Em uma visita ao Conselho Tutelar de Caraúbas, fomos buscar informações de como andavam os trabalhos dos conselheiros em nosso município. Lá conversamos, com os conselheiros Noiman Gurgel (presidente), Henderson, Samuel Batista e Francélio. Os mesmos nos informaram, de que estão dando andamento nos trabalhos do Conselho, mas que os mesmos necessitam de muitos melhoramentos. Para se ter uma ideia, não se pode contar com telefone e fax, que é imprescindível para o bom andamento das denúncias. Trabalhos precisam serem realizados em campo, mas o carro a disposição é o da Guarda Municipal, e dificilmente o mesmo está a disposição, segundo informações dos conselheiros. O Conselho não possui uma impressora, a que lá existe pertence a presidente da instituição e que esta semana a mesma precisará levar para sua casa.
Um dos pontos de insatisfação é o não recebimento do 13º, pois fora alegado de que os Conselheiros Tutelares não tinha direito legal de recebê-los.
Para se ter uma noção da legalidade deste direito ou não, fomos em busca de informações a este respeito e observamos que o Conselho Tutelar diz que a sua natureza jurídica, é: “uma instituição de direito público, de âmbito municipal, com características de estabilidade e independência funcional, desprovido de personalidade jurídica, que participa do conjunto das instituições brasileiras, estando, portanto, subordinado às leis vigentes no país".

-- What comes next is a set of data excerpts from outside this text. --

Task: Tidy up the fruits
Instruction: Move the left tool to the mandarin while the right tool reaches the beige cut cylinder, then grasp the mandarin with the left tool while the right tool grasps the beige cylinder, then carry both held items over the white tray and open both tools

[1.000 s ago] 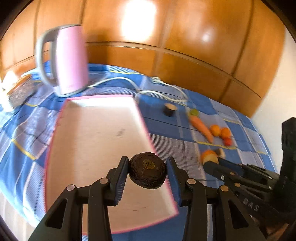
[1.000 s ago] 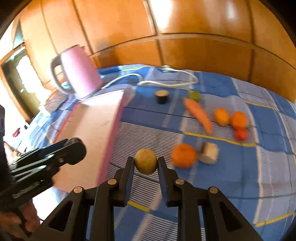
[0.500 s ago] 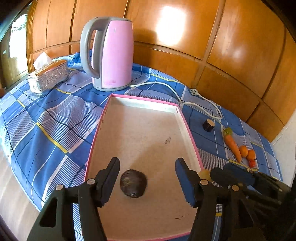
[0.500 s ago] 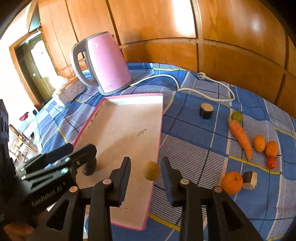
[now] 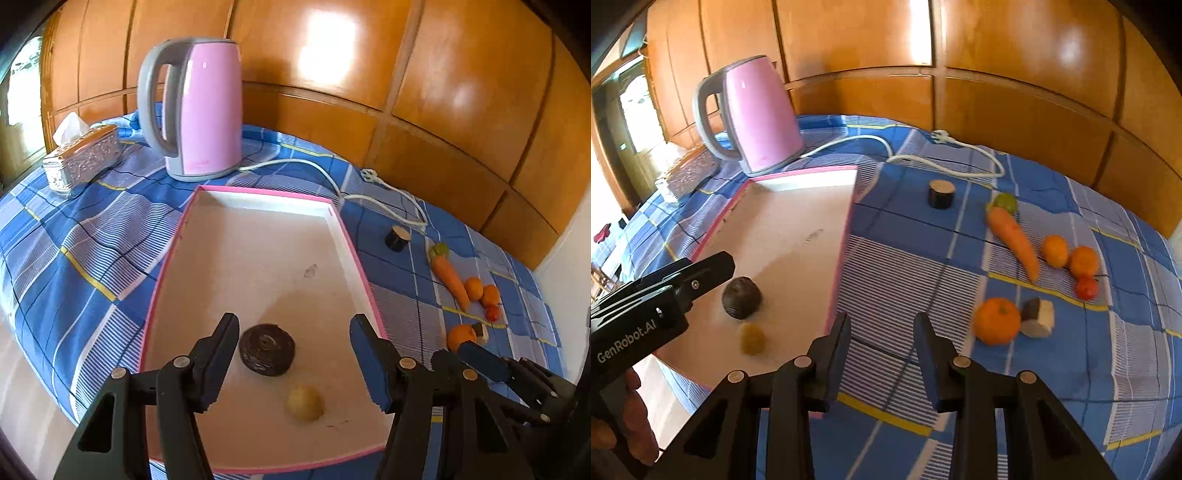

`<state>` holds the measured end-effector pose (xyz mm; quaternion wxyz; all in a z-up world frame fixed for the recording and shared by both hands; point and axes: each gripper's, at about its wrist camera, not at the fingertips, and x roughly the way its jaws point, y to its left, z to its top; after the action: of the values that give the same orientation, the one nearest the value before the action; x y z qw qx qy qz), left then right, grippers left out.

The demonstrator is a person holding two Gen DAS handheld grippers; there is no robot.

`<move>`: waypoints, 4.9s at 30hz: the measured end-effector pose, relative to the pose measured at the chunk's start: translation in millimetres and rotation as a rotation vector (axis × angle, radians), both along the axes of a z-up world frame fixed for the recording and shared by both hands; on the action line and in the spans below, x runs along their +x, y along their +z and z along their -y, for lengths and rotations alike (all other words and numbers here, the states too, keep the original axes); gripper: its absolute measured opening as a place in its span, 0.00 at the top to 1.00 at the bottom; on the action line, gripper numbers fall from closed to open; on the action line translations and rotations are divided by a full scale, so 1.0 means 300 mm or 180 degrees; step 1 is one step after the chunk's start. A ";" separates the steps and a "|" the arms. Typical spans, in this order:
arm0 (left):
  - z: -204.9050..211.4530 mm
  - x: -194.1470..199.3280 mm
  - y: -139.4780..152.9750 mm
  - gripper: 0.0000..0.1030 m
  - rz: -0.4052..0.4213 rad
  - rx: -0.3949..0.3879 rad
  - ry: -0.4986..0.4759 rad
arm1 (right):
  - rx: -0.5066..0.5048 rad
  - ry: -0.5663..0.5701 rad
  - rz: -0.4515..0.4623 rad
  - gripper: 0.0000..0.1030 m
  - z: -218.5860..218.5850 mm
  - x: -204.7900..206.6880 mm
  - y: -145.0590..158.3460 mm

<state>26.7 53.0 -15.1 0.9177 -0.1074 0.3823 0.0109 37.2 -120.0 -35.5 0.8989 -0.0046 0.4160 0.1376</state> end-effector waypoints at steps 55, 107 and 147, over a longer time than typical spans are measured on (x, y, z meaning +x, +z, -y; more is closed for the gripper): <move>0.479 0.099 -0.127 0.41 -0.0194 0.0117 -0.1202 | 0.0533 -0.1073 -0.0263 0.65 0.477 0.027 -0.108; 0.633 0.244 -0.208 0.62 -0.0300 -0.0003 -0.1452 | 0.0680 -0.1109 -0.0408 0.68 0.545 0.163 -0.159; 0.192 0.074 -0.016 0.62 -0.0008 -0.0206 -0.0580 | 0.0594 -0.0277 -0.0179 0.69 0.238 0.050 -0.009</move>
<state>48.9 -4.6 -19.9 0.9105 -0.1017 0.3918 -0.0850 52.1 -191.2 -38.3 0.8884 0.1011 0.4263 0.1367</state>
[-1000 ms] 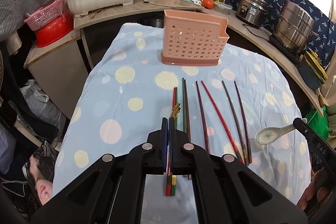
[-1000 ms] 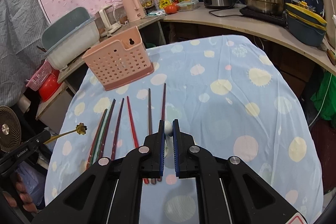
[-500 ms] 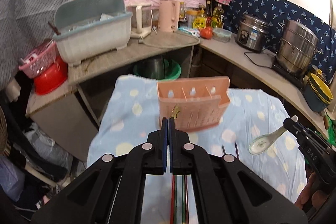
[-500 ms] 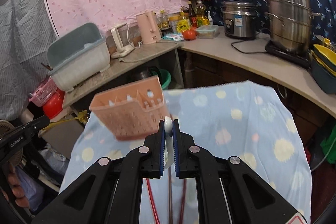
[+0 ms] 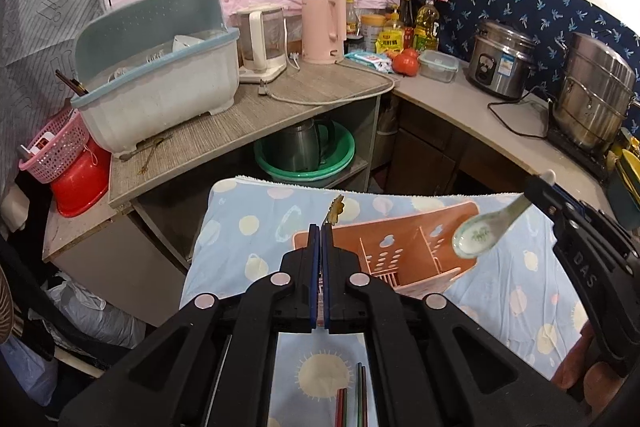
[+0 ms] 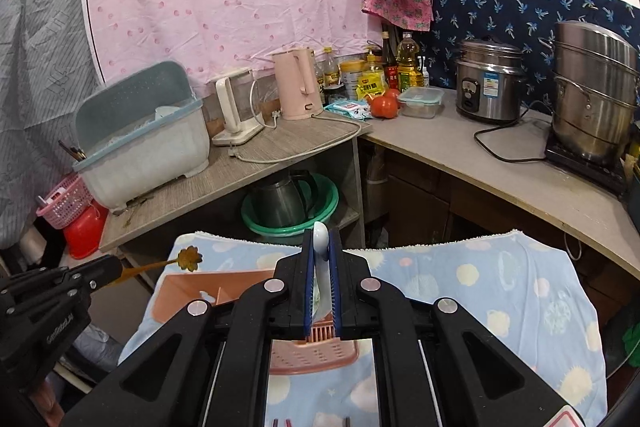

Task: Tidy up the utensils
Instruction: 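Lift and carry the gold spoon with left tool while right tool carries the ceramic spoon to the caddy, then open left tool over the pink caddy while right tool releases the ceramic spoon into it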

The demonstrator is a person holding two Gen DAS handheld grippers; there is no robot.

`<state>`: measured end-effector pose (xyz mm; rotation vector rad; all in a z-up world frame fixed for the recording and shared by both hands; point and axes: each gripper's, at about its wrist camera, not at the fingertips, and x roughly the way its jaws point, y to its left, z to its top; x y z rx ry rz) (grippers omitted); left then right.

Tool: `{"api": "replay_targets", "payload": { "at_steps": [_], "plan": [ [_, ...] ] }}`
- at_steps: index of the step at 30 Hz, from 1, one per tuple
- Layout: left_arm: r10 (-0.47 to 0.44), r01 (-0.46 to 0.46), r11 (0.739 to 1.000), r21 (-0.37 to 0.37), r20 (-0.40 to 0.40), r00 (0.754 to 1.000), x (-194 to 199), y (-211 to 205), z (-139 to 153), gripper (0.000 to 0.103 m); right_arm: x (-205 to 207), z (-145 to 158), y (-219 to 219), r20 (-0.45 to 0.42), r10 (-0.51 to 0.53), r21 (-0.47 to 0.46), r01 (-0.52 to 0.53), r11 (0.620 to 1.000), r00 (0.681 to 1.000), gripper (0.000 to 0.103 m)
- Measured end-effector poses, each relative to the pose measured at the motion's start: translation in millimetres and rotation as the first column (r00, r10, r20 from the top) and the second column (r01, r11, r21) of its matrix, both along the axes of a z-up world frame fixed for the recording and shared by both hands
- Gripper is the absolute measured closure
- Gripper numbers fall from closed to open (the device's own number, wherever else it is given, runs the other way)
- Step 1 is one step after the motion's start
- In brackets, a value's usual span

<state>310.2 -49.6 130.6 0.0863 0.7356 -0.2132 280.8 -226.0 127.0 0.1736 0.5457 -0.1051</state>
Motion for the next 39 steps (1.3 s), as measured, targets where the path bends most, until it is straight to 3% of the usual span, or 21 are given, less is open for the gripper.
{"api": "replay_targets", "payload": {
  "at_steps": [10,21,31,39],
  "plan": [
    [-0.001,0.001,1.000,0.002,-0.053,0.999,1.4,8.3,-28.8,0.102,28.9,-40.8,4.5,-0.086,0.012,-0.001,-0.013,1.000,0.996,0.096],
    [-0.010,0.010,1.000,-0.024,-0.027,1.000,-17.4,16.6,-14.9,0.102,28.6,-43.5,3.0,-0.083,0.014,0.018,-0.012,1.000,0.996,0.096],
    [-0.011,0.013,0.999,-0.051,0.047,0.999,-27.6,18.7,14.4,0.103,27.2,-40.3,-1.0,-0.072,0.014,0.031,-0.011,0.999,0.997,0.096],
    [-0.019,0.021,0.999,-0.028,0.053,0.998,-25.6,9.9,16.0,0.103,29.3,-40.6,0.9,-0.073,0.014,0.016,-0.013,1.000,0.997,0.096]
  ]
}}
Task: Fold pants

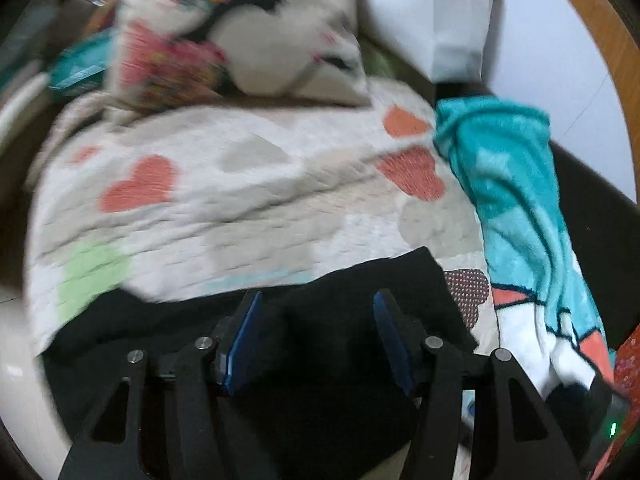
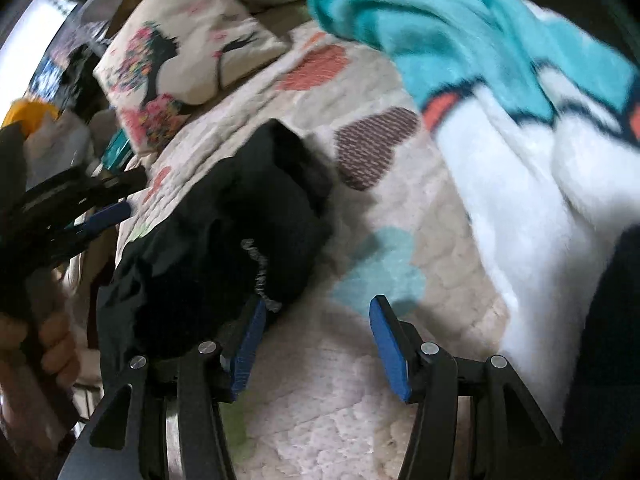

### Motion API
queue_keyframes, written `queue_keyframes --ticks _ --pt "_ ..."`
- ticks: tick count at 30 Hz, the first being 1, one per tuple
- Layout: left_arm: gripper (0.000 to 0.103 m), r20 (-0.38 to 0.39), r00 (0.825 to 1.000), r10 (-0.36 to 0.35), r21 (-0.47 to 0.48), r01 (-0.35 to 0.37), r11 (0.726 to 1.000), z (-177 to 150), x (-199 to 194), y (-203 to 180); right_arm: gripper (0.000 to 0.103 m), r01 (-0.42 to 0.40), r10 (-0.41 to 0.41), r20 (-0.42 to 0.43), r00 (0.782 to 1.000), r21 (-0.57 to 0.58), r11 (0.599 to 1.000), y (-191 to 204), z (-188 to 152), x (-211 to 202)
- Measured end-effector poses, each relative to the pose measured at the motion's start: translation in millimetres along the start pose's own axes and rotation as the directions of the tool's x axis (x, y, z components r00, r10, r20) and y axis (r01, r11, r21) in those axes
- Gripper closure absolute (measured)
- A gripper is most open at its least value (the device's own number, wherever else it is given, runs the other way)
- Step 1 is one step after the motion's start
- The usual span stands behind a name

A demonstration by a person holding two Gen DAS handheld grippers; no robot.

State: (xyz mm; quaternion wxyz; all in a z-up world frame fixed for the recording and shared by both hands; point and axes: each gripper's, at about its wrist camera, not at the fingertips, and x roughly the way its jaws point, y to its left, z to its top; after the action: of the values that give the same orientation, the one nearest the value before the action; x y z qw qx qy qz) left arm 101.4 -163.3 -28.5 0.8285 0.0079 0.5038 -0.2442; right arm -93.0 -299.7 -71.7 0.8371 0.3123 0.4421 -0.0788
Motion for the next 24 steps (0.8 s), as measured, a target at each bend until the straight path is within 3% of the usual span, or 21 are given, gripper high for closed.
queue_keyframes --ticks 6,13,14,15,18,21,24 --pt "0.047 -0.114 0.991 -0.067 0.05 0.073 0.996 27 67 -35 0.044 -0.05 0.05 0.056 0.997 0.015 0.999 1 11 16" --pt "0.044 -0.212 0.977 -0.014 0.193 0.056 0.98 30 103 -67 0.043 -0.047 0.05 0.107 0.993 -0.031 0.998 9 24 38" --pt "0.056 -0.211 0.977 -0.009 0.209 0.054 0.976 29 103 -69 0.046 -0.048 0.053 0.102 0.993 -0.05 0.998 12 27 40" --pt "0.064 -0.214 0.977 -0.02 0.211 0.066 0.975 28 101 -69 0.063 -0.061 0.066 0.094 0.993 -0.057 0.996 12 29 41" --pt "0.072 -0.197 0.979 -0.059 0.178 0.095 0.979 27 86 -63 0.078 -0.154 0.154 0.048 0.987 -0.008 0.988 8 34 41" --pt "0.074 -0.15 0.983 -0.101 0.124 0.12 0.985 28 57 -51 0.08 -0.206 0.207 0.051 0.977 -0.02 0.978 15 37 30" --pt "0.074 -0.08 0.985 -0.154 0.059 0.159 0.985 27 15 -35 0.081 -0.227 0.239 0.079 0.968 -0.133 0.965 41 35 8"
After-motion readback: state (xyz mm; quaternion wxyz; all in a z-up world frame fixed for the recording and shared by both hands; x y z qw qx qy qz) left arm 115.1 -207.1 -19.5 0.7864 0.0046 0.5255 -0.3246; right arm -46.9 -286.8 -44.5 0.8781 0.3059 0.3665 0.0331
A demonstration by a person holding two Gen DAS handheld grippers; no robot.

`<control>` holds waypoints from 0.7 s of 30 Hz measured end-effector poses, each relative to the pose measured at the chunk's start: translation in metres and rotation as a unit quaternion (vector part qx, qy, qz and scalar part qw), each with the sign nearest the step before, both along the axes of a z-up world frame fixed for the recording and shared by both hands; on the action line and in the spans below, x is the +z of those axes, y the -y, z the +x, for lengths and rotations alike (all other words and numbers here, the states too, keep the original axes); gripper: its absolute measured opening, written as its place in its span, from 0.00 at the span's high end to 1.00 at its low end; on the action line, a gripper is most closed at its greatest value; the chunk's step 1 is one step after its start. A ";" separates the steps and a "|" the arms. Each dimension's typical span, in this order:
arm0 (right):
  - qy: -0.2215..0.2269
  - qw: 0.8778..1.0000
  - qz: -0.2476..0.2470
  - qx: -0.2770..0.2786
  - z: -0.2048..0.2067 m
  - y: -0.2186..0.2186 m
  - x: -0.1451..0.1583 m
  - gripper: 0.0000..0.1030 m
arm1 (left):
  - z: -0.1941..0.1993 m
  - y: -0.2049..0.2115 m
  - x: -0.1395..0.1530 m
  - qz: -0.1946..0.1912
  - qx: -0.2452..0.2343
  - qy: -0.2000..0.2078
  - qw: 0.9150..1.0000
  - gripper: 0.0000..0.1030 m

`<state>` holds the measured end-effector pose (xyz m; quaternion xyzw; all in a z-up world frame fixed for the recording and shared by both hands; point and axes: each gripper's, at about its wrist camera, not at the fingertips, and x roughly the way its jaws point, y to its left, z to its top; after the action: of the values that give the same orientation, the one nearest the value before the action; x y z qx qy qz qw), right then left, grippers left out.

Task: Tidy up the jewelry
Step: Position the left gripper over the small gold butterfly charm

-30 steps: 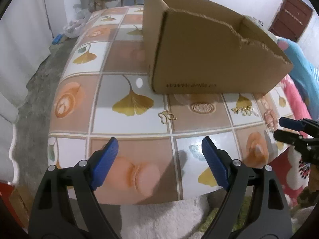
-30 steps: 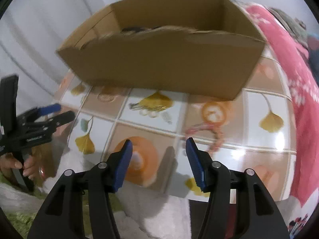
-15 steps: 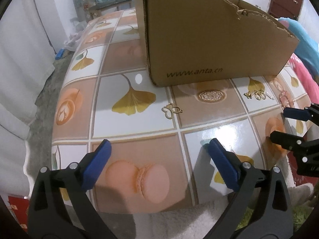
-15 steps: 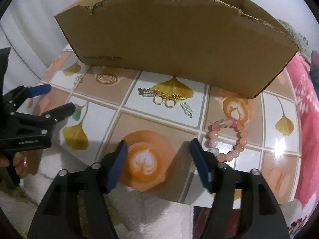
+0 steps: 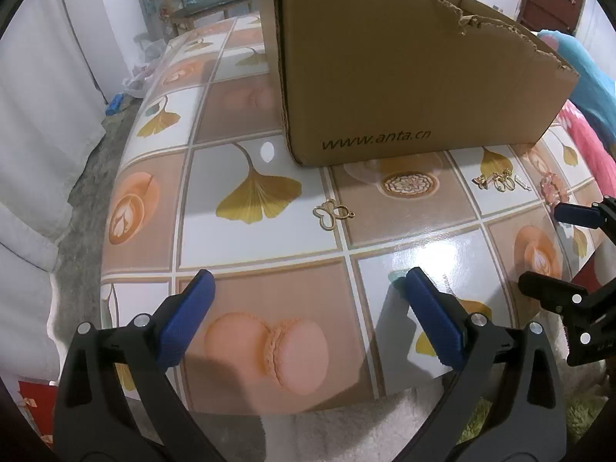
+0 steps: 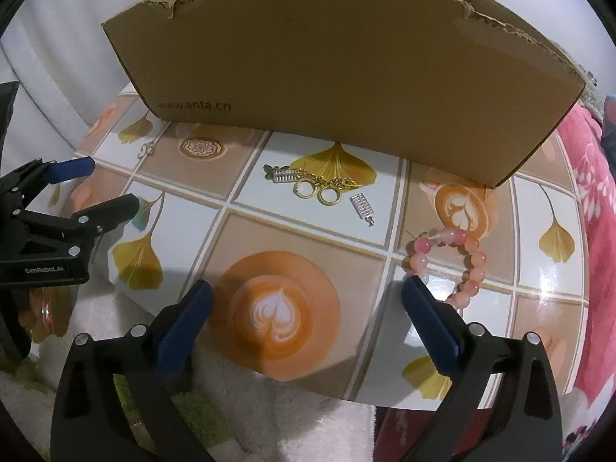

Não resta dúvida que o Conselho Tutelar integra o poder público e que suas atribuições são de singular importância para toda a sociedade. No tocante à natureza jurídica o posicionamento majoritário da doutrina e jurisprudência é no sentido de considerá-lo servidor público em sentido amplo.
No que tange à função de Conselheiro Tutelar propriamente dita, o Art. 135 do Estatuto da Criança e do Adolescente indica que: "o exercício efetivo da função de conselheiro constituirá serviço público relevante, estabelecerá presunção de idoneidade moral e assegurará prisão especial, em caso de crime comum, até o julgamento definitivo".
Nesse sentido, tem-se que o Conselheiro Tutelar possui o status de agente público em sentido amplo, fazendo jus à remuneração compatível com o regime ao qual os demais servidores públicos estão vinculados, e com os mesmos direitos.
Com efeito, possui o Conselheiro Tutelar os mesmos direitos assegurados aos servidores públicos, que lhe são compatíveis, fazendo jus ao recebimento da gratificação natalina e demais direitos sociais, bem como horas extras.
Acrescente-se a isso que o direito ao recebimento da gratificação natalina vem assegurado no art. 7º, inciso VIII, da Carta Magna, o qual prevê dentre os direitos dos trabalhadores urbanos e rurais o recebimento do “décimo terceiro salário com base na remuneração integral ou no valor da aposentadoria”.
No sentido da concessão aos conselheiros tutelares do 13º salário, posicionam-se vários doutrinadores e bem assim a jurisprudência pátria.
Portanto entendemos que os Conselheiros Tutelares da cidade de Caraúbas, possuem esta prerrogativa de direito, de receberem o 13º salário.